Executable files are stored on disk in some executable file format; Linux uses ELF, while other operating systems may use Mach.o, COFF, a.out, or other formats. They all have a very similar purpose, though: they tell the loader what to do. Specifically, the header of the file includes instructions for loading various bytes from the file into memory at different addresses, information about how to set up the mapping function, what the initial value of the PC should be, and some other information about what libraries should be loaded. And, of course, the executable file has to include the text (remember, text is code) of the program plus any static data (e.g. string constants) that it uses.

Once the loader has read its instructions from the executable file, it goes about setting everything up, copying the bytes from the file into memory. It probably needs to alter the mapping function to do this. But it doesn't alter most of the other fields in the PCB - this is important, because it means the process calling exec(3) (the child copy of the shell, in this case) can set things up if it wants to, possibly changing the open files or other PCB fields [3].

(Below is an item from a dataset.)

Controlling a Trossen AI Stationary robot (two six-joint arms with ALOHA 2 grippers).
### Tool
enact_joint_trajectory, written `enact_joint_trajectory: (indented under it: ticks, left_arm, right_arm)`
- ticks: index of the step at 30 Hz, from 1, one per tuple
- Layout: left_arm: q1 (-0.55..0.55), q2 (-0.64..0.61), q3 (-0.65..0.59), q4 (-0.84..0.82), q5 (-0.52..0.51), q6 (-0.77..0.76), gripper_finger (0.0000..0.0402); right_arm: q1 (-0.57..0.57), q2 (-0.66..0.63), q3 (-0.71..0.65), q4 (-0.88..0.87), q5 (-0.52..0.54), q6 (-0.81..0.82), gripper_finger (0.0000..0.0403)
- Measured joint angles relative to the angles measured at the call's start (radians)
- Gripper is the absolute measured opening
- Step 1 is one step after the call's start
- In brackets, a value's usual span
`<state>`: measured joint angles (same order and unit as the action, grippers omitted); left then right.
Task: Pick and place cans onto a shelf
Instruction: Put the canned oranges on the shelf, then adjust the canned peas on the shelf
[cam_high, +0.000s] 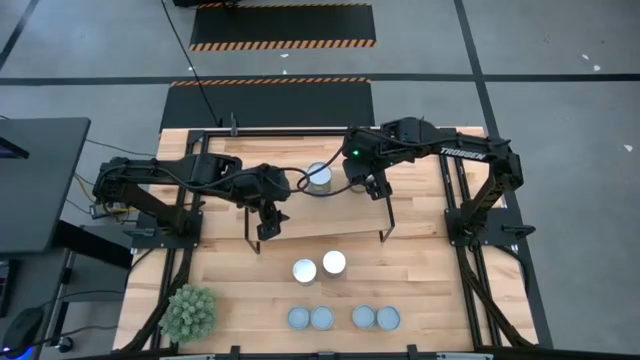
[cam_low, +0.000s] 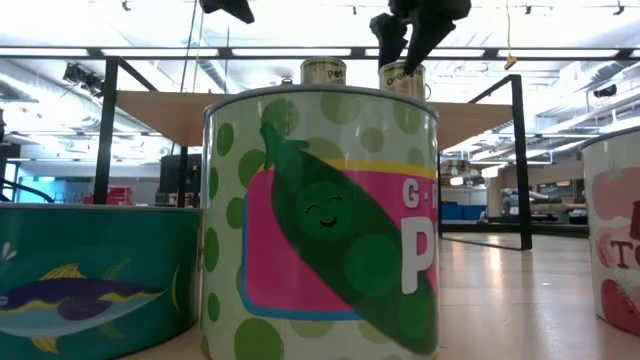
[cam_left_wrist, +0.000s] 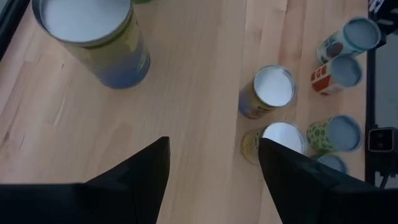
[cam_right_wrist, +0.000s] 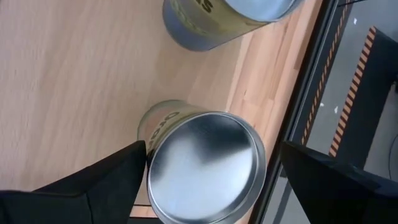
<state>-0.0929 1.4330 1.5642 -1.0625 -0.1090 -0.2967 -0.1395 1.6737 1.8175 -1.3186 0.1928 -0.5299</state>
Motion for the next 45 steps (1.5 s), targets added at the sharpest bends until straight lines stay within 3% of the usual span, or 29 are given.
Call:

After setting up, the loader sets the initial state of the process (the register values) including the PC and SP. At this point we've still got two processes, but now one (the parent) is the shell, and the other (the child) is mail(1). The kernel can choose to run either of them, doing its normal job of making sure each one gets a bit of processing time. It is likely the case that the shell wants to wait for the mail (child) process to finish before doing anything else; it can tell the kernel this using the wait(2) syscall, which says that the process calling wait(2) doesn't want to run again until one of it's children finishes.

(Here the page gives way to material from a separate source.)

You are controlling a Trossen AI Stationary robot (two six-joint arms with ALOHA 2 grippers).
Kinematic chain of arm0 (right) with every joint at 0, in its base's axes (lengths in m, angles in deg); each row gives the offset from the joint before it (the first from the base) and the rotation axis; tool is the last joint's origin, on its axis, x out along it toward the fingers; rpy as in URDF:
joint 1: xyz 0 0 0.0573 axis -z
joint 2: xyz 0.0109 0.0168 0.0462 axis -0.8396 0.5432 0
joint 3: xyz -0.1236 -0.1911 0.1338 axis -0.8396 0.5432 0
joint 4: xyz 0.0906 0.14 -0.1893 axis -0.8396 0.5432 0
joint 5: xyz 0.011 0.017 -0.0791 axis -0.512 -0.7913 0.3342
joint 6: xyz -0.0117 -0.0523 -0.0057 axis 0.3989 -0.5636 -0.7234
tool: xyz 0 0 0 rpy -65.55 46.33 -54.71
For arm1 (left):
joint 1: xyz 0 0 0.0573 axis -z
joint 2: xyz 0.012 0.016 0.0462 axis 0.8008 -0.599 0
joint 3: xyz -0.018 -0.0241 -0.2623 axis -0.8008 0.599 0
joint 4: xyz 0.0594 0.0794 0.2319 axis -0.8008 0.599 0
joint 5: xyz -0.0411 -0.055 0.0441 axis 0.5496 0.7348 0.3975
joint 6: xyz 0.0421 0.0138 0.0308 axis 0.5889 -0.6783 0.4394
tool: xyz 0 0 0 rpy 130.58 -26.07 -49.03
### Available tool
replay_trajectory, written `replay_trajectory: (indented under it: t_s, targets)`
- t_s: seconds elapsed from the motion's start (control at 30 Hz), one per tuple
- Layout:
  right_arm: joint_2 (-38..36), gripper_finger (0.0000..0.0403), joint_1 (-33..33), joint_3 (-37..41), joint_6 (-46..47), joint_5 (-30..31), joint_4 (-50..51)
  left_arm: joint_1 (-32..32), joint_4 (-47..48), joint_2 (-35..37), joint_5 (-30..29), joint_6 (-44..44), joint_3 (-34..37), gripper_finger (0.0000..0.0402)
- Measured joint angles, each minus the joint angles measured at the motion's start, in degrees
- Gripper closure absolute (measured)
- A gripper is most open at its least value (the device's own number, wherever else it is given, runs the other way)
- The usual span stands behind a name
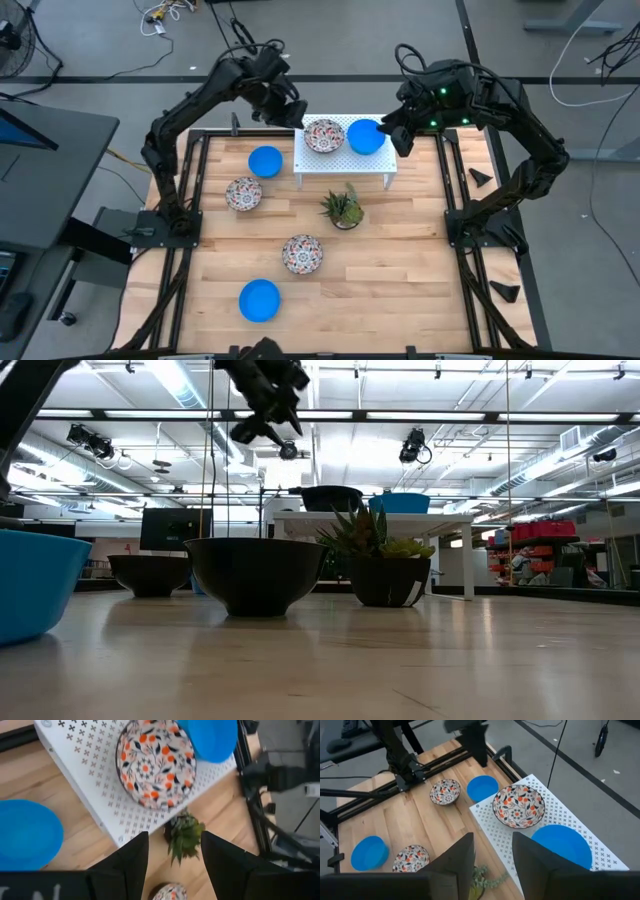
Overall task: Pick & Place Mini bowls
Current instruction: Stack the bottom blue bowl on the blue bowl on the shelf
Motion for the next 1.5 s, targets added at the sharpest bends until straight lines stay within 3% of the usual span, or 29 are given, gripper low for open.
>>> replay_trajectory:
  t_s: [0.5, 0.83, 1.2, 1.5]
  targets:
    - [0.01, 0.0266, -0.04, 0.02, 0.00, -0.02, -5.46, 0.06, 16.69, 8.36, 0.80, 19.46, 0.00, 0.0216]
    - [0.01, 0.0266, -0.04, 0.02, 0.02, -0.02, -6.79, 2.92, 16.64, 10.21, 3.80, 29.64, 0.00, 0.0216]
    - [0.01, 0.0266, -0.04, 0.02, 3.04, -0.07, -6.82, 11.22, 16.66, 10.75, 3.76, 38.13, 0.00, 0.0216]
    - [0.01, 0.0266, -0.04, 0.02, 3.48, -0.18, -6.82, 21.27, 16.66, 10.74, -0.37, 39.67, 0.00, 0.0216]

So that's the life cycle of a process on UNIX: clone, mutate, compute, die. Not a bad life for a process...

Footnotes

[1] The shell is itself a process. What process created it? That depends on how I'm logged in. If I'm at the console (that is, sitting at the machine itself) then the login(1) process creates a shell for me after I supply a valid username/password (the login(1) man page contains a nice description of this procedure). If I'm logged in remotely -- say using ssh(1) -- a similar process would happen, but the sshd(8) (the server process that accepts ssh connections from remote clients) would create the shell for me after I connected and authenticated. What program is launched when either login(1) or sshd(8) needs to make a new shell is determined by the user's entry in the /etc/passwd file (take a look - the last entry on each line is the user's shell).

[2] Most modern systems do not actually copy all the memory when fork is called. Instead, they play a little trick to be lazy (remember, lazy is always good). They have the mapping functions for both the child and parent process point to the same memory until such time as one of them makes a change. Only when a change is made does the system copy the memory.

[3] The PCB is private to the kernel, so the shell couldn't actually directly set the values. It can, however, use a variety of syscalls to alter them in controlled ways.